Exclusive: The GPC has dropped plans to review the Carr-Hill formula for GP practice funding as part of next year's contract talks, and warned a 'period of stability' is essential as practices struggle to balance budgets.

The Carr-Hill formula, named after the professor who devised it and introduced as part of the 2004 contract, is applied to practice populations to calculate the global sum each practice receives, and reflects a range of factors such as patient demographics, mortality and rurality.

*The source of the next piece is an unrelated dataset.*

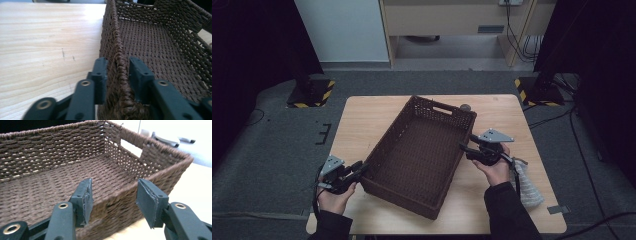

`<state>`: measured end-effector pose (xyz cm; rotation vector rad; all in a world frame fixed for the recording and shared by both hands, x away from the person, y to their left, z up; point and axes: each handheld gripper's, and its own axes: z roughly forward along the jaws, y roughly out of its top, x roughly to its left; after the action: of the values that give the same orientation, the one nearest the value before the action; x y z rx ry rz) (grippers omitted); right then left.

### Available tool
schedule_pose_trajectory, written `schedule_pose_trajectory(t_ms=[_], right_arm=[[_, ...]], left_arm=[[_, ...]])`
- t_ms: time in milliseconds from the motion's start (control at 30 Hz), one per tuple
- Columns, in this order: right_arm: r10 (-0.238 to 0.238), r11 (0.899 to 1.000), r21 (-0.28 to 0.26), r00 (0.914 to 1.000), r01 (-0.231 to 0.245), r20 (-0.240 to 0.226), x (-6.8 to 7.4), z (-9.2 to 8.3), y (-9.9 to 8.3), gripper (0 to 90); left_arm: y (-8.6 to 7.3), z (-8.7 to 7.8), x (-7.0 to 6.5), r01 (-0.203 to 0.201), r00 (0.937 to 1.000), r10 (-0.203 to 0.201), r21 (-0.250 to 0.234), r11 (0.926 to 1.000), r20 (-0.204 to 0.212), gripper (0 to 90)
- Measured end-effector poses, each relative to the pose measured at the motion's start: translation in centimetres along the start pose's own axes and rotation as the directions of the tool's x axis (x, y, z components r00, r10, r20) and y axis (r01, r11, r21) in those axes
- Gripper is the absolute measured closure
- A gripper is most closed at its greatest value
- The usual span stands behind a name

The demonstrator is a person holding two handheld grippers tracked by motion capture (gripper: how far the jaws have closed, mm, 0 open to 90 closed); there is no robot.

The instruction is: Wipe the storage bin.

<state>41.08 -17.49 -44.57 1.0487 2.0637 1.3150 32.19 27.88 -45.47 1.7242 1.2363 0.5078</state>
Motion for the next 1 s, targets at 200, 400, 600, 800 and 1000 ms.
schedule_pose_trajectory(t_ms=[200,400,600,800,1000], right_arm=[[0.011,1.0,-0.024,0.9987,-0.009,0.051,-0.9,0.2,0.8,47.2],[0.013,1.0,-0.022,0.9978,-0.012,0.065,-1.1,1.3,0.7,47.6],[-0.048,0.999,-0.013,0.9973,0.049,0.056,-0.8,1.4,0.2,49.6],[-0.092,0.996,0.001,0.9929,0.092,0.076,-0.3,1.0,0.0,51.6],[-0.058,0.998,0.015,0.9974,0.057,0.043,-0.1,0.0,0.1,52.8]], left_arm=[[0.6,0.6,1.3,0.006,0.9998,-0.006,-0.007,1.0,-0.021,78.5],[1.2,1.7,2.4,0.026,0.9982,-0.027,-0.011,0.9996,-0.053,73.8],[1.1,1.0,2.3,0.036,0.9927,-0.042,-0.054,0.9979,-0.113,56.1],[1.0,-0.2,2.3,0.053,0.992,-0.06,-0.068,0.9962,-0.11,61.5],[1.9,1.3,3.0,0.048,0.9888,-0.054,-0.046,0.9978,-0.139,69.1]])
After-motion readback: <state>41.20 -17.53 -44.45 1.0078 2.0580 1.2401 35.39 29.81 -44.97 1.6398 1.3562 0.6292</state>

As part of the coalition agreement, the Government pledged to look at increasing funding for practices in the most deprived areas via a so-called ‘patient premium'. In a letter to GPs last year GPC chair Dr Laurence Buckman wrote that the negotiators had ‘agreed in principle to explore how the Carr-Hill formula might be adjusted from 2013/14 onwards to give greater weighting to deprivation factors'.

But speaking to Pulse this week, GPC negotiator Dr Peter Holden said: ‘We did a review in 2007/08 and the people who complain about the formula are the ones hard done by – like me, in a deprived area of Derbyshire.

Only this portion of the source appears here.